Announcement

Collapse
No announcement yet.
X
  • Filter
  • Time
  • Show
Clear All
new posts

  • How to assess heteroskedasticity with mixed-effects linear regression models?

    Hi!
    I am working with data that have multilevel structure: repeated measures (2 time points), nested within 102 individuals (idtot), nested within 89 households (idhse), nested 12 villages (village). First, I'd like to run very simple models with "time" as my only predictor; I want to know if the dependant variable (kesspd6 in this case) changes between baseline and follow-up.

    Here is my syntax: mixed kesspd6 time, || village:, covariance(identity) || idhse:, covariance(identity) || idtot:, covariance(identity)

    I was told I should assess the heteroskedasticity, which I think means to plot the residuals against fitted values. Could anyone help me to do so?

    Many thanks!

    Karine

  • #2
    Maybe something like the following will give you the residuals-versus-fitted (fixed effects) plot that you're looking for. Take a look at the part beginning at the "Begin here" comment; the rest is just to create a fictional dataset for illustration.
    Code:
    clear *
    set seed 1420220
    
    quietly set obs 12
    generate byte village = _n
    generate double village_u = rnormal()
    
    quietly expand `=floor(89/12)'
    generate byte household = _n
    generate double household_u = rnormal()
    
    generate int tally = runiformint(`=floor(109/89)', `=ceil(109/89)') // not exact
    quietly expand tally
    generate int individual = _n
    generate double individual_u = rnormal()
    
    forvalues time = 1/2 {
        generate double kesspd6`time' = village_u + household_u + individual_u + rnormal()
    }
    
    quietly reshape long kesspd6, i(individual) j(time)
    
    *
    * Begin here
    *
    mixed kesspd6 i.time || village: || household: || individual:
    
    predict double xb, xb
    predict double re, residuals
    
    graph twoway scatter re xb, mcolor(black) msize(small) ylabel( , angle(horizontal) nogrid)
    
    *
    * Optional
    *
    estimates store Pooled
    
    mixed kesspd6 i.time || village: || household: || individual: , residuals(independent, by(time))
    lrtest . Pooled
    
    exit

    Comment


    • #3
      Thanks for posting these commands. I tested the predict double xb, xb and predict double re, residuals, and plotting the scatter plot on my own dataset, and I get residuals which looks heteroscedastic (different variance). I then run my mixed command over again, this time with the ", residuals(independent, by (time)) and I get a Stata output which seems to me like it is allowing for heteroscedastic variance and thus reporting the estimates accounting for the heteroscedasticity. Am I correct? :-) I added my scatter plot and my Stata output below.

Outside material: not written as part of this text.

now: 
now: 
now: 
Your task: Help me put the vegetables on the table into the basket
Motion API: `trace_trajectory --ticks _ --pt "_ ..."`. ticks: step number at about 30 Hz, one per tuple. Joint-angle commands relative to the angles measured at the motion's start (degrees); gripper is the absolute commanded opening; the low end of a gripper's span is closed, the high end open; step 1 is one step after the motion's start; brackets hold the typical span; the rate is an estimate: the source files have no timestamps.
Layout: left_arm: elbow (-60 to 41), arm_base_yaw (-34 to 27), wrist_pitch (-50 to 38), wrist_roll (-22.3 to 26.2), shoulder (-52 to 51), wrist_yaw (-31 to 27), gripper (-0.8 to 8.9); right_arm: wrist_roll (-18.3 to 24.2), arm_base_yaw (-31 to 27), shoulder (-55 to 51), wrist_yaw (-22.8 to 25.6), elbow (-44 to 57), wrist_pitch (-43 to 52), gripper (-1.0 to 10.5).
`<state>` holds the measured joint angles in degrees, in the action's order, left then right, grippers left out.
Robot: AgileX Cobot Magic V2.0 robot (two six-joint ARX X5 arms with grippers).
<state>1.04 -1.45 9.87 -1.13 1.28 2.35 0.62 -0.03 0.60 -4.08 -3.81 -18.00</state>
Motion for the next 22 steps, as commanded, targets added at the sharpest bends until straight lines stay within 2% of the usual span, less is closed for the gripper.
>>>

      I'm also wondering if anyone has an opinion whether one should go for an approach with allowing for heteroscedastic variance, or if it is better to use robust standard errors (and get worse p-values and lose several significant findings). Click image for larger version

Name:	scatter re xb after used predic double xb double re with depvar tnfalpha and random intercept.png
Views:	1
Size:	18.2 KB
ID:	1442427

      ****STATA commands with output****

      mixed tnfalpha time3 time3_ptsd i.ptsd_any3 ///
      if pas_over95_percentil_19_stykk==1 || id:, cov(unstructured) dfmethod(repeated)
      Note: single-variable random-effects specification in id equation; covariance structure set to identity

      Performing EM optimization:

      Performing gradient-based optimization:

      Iteration 0: log likelihood = -975.91813
      Iteration 1: log likelihood = -975.91813

      Computing standard errors:

      Computing degrees of freedom:

      Mixed-effects ML regression Number of obs = 330
      Group variable: id Number of groups = 112

      Obs per group:
      min = 1
      avg = 2.9
      max = 3
      DF method: Repeated DF: min = 110.00
      avg = 163.00
      max = 216.00

      F(3, . ) = .
      Log likelihood = -975.91813 Prob > F = .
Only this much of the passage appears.